Bugün, Halk Hareketi’nin Kıbrıs’ın geleceğini savunma mücadelesinde en ön safta yer alması gereksinimi her zamankinden daha büyüktür. Anastasiadis-DİSİ hükümetinin politikalarının Kıbrıs’ı çıkmaza ve belirsizliğe mahkûm ettiğini artık herkes görmektedir.
Kıbrıs sorununda yaşanan gelişmelerde ana sorumluluğun Türkiye’de olduğu ve Türkiye’nin ortaya koyduğu tutumlara uluslararası toplum içerisinde tolerans gösterenlerin onun saldırganlığının artmasına yol açtıkları bir gerçektir. Ancak aynı zamanda Sayın Anastasiadis’in Kıbrıs sorununu Dimitris Hristofyas’tan devraldığı dönemde tarafımızın hem müzakere masasında, hem de uluslararası inisiyatiflerde bir adım önde olduğu da bir gerçektir. O dönemde Kıbrıs halkının tümünün hakları hakkında şüphe belirten raporlar yoktu. Kıbrıs sorununun çözümüne yönelik irademiz hakkında uluslararası toplumda şüphe belirten hiç kimse yoktu. Sayın Anastasiadis’in Kıbrıs sorununu üstlenmesinden iki yıl sonra, bugün önümüzde hangi sonuçlar var? Özlü müzakerelere başlanması sağlanamadı. Türkiye’nin saldırgan tutumları artıyor ve hak, hukuk bizden yana olmasına rağmen, uluslararası toplumun tepkilerinin ılımlı ve hatta bazen olumsuz dahi olduğu görülüyor. Özellikle de Demokratik Seferberlik Partisi’nin büyük yatırımlarının ve beklentilerinin olduğu Sayın Anastasiadis’in “dostlarının” ve “stratejik ortaklarının” ona sırtlarını döndükleri görülüyor. Kıbrıs sorununun çözümü gerçekleşmeksizin doğal gazın değerlendirilebilmesinin olanakları sınırlanıyor ve taksim giderek daha yakın hale getiriliyor.
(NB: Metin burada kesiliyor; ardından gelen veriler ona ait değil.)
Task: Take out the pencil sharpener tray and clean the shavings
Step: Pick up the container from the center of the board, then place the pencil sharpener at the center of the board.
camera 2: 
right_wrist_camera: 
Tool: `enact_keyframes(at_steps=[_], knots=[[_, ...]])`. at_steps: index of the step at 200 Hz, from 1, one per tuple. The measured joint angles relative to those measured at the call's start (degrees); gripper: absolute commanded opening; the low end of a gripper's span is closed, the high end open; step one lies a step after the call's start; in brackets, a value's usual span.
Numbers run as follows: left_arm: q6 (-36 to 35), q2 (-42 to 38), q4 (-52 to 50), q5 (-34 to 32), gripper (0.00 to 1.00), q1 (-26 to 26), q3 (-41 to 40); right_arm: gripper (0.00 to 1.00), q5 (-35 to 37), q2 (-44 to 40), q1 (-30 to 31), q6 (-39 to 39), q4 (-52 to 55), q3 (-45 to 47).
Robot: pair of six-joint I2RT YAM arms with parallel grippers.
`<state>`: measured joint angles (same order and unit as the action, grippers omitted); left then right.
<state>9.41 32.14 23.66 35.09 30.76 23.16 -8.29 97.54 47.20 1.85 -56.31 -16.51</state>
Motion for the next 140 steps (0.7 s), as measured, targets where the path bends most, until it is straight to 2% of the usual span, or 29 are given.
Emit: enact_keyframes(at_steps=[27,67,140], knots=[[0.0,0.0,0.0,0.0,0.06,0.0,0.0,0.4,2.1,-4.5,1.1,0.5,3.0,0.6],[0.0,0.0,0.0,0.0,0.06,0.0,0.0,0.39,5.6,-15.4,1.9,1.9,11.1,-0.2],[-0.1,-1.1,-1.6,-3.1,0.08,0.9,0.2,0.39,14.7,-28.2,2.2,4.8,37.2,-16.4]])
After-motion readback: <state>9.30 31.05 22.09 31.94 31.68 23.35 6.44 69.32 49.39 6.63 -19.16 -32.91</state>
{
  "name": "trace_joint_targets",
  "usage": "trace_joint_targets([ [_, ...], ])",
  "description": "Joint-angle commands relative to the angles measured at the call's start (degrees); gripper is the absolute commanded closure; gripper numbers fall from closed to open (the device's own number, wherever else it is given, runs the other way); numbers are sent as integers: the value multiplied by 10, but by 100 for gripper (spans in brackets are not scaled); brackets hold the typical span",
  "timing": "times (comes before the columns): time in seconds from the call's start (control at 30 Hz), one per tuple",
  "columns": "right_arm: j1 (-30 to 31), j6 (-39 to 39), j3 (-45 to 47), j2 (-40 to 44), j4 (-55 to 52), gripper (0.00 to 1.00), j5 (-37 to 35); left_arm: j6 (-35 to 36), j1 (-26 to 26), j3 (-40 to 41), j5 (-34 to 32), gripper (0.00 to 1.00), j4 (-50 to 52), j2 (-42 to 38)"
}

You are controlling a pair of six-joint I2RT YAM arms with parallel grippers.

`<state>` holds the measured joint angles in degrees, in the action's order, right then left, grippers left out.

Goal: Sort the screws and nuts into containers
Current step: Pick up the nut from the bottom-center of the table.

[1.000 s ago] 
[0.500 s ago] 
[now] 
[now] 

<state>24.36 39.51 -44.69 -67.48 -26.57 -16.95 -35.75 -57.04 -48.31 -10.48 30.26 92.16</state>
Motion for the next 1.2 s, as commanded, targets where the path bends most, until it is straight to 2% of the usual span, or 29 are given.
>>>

Cumhurbaşkanı tüm bunlara medyadaki öfkeli patlamalarıyla karşı koymamalıdır ve karşı koyamaz. Bugün bizi getirdiği noktada, cesur kararların alınması gerekmektedir. İlkelerde geri adım atmaksızın, ama aynı zamanda gerilimi de arttırmaksızın ilerlemesi gerekmektedir. Türkiye’nin NAVTEX’ini ve Barbaros’u geri çekip, müzakerelerin yeniden başlaması için şimdi inisiyatifler alınmasının zamanıdır. Dış politikamızın yeniden belirlenmesi için çok reklamını yaptıkları girişimin sonuç verip vermediğini at gözlükleri takmaksızın, objektif olarak yeniden görmemiz gerekmektedir. Seçim öncesi dönemlerin büyük lafları, egoizmler bir kenara bırakılmalıdır. AKEL, Sayın Anastasiadis’e somut öneriler sundu. Bu öneriler doğal gazla ilgili olarak Kıbrıs’ta ve uluslararası alanda öne sürülen temel meselelerde kırmızıçizgilerimizi ihlal etmeksizin çıkış yolu sunan önerilerdi. Gecikmeli bir şekilde dahi olsa, şimdi küçük siyasi hesaplar ve ısrarlar bir kenara bırakılıp, gerçek tablo görülmelidir.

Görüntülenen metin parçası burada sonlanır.